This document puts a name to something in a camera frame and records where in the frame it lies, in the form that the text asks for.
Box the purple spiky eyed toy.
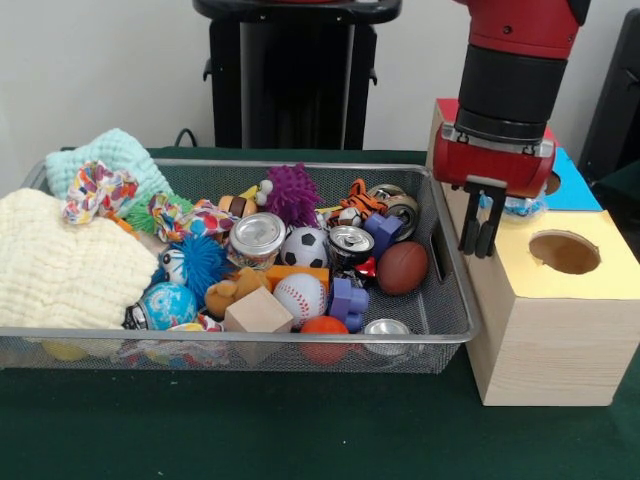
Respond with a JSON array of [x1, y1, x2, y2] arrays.
[[257, 162, 325, 229]]

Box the shallow mesh bin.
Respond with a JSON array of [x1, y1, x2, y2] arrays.
[[0, 155, 482, 376]]

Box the small plush tiger toy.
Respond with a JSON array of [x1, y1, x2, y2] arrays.
[[329, 178, 391, 229]]

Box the black upright panel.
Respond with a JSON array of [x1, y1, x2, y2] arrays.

★ ★ ★

Problem description >> The records, exactly as written but without images, should be returned.

Solution >>
This document puts a name to something in a camera frame and records where in the frame it lies, in the form that the text asks for.
Box the purple spiky eyed toy.
Respond with a JSON array of [x1, y1, x2, y2] arrays.
[[257, 162, 325, 229]]

Box the shallow mesh bin.
Respond with a JSON array of [x1, y1, x2, y2] arrays.
[[0, 155, 482, 376]]

Box the small plush tiger toy.
Respond with a JSON array of [x1, y1, x2, y2] arrays.
[[329, 178, 391, 229]]

Box the black upright panel.
Respond with a JSON array of [x1, y1, x2, y2] arrays.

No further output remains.